- [Directions for this task] Beginning at the line that includes "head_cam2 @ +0" in the entries below, print each line exactly as it appears, through the last one.
━━━━━ Information ━━━━━
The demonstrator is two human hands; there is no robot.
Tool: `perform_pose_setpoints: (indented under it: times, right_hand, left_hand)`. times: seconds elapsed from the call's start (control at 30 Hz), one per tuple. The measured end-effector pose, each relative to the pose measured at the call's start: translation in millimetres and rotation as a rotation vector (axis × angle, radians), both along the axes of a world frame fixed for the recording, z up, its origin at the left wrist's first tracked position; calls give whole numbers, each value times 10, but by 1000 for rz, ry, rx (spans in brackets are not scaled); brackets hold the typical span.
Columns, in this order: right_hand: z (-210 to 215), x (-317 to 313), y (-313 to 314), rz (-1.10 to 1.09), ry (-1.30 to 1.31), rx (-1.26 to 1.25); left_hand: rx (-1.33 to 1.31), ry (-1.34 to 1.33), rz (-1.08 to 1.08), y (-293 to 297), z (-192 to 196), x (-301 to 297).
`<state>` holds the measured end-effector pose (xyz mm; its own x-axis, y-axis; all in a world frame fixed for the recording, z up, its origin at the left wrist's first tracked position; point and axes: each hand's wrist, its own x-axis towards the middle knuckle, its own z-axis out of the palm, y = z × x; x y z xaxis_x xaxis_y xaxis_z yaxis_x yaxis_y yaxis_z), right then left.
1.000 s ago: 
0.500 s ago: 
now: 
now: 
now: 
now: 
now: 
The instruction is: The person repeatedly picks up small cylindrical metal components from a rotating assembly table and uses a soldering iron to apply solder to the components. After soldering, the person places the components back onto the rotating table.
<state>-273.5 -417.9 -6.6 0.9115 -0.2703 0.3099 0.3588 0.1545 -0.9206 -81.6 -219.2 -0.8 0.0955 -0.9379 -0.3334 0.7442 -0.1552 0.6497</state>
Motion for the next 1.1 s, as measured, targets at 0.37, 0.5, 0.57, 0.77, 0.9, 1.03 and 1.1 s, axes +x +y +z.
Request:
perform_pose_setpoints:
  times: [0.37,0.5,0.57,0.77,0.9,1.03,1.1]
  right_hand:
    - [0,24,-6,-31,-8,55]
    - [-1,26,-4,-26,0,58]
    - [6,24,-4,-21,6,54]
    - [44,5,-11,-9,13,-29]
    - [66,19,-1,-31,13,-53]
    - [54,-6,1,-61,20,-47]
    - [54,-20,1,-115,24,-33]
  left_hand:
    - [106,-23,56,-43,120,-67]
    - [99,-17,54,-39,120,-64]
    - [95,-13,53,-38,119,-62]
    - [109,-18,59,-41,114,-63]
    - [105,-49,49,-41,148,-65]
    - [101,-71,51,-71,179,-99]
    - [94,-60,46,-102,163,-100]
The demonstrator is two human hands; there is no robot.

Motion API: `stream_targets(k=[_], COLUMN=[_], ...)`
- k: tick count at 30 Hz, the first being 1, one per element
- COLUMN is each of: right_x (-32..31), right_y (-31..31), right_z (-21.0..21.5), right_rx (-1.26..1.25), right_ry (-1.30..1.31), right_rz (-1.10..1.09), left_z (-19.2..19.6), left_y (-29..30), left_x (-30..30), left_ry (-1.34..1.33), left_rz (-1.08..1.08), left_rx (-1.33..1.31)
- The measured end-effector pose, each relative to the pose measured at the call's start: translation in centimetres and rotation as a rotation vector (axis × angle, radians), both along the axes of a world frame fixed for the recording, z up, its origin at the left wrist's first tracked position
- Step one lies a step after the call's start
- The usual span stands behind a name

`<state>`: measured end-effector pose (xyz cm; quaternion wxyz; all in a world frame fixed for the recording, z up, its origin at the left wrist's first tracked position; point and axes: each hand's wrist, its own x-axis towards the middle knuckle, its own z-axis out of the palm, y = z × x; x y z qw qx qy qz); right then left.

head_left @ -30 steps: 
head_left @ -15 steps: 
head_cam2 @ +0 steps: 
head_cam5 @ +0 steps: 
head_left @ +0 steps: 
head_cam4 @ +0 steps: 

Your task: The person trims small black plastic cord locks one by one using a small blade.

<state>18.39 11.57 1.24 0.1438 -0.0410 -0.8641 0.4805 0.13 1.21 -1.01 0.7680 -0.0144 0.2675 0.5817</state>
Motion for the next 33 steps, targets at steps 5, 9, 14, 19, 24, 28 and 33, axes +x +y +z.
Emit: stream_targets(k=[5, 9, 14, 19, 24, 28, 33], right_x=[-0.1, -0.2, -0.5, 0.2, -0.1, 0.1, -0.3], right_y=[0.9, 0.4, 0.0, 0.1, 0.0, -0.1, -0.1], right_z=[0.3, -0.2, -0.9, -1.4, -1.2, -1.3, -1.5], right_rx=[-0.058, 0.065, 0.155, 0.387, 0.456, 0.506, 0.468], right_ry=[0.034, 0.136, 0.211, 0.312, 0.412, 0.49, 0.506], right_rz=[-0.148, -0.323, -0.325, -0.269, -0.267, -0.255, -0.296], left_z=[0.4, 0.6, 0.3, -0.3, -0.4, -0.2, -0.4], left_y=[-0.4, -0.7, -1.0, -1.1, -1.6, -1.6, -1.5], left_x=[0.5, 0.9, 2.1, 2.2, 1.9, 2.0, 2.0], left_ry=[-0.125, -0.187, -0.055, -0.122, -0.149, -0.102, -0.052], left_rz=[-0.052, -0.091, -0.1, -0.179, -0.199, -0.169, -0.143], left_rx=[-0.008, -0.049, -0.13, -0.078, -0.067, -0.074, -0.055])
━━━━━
- [Output]
head_cam2 @ +0 steps: 
head_cam5 @ +0 steps: 
head_left @ +0 steps: 
head_cam4 @ +0 steps: 

Your task: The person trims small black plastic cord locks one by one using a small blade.

<state>18.39 11.57 1.24 0.1438 -0.0410 -0.8641 0.4805 0.13 1.21 -1.01 0.7680 -0.0144 0.2675 0.5817</state>
Motion for the next 33 steps, targets at steps 5, 9, 14, 19, 24, 28 and 33, axes +x +y +z.
Emit: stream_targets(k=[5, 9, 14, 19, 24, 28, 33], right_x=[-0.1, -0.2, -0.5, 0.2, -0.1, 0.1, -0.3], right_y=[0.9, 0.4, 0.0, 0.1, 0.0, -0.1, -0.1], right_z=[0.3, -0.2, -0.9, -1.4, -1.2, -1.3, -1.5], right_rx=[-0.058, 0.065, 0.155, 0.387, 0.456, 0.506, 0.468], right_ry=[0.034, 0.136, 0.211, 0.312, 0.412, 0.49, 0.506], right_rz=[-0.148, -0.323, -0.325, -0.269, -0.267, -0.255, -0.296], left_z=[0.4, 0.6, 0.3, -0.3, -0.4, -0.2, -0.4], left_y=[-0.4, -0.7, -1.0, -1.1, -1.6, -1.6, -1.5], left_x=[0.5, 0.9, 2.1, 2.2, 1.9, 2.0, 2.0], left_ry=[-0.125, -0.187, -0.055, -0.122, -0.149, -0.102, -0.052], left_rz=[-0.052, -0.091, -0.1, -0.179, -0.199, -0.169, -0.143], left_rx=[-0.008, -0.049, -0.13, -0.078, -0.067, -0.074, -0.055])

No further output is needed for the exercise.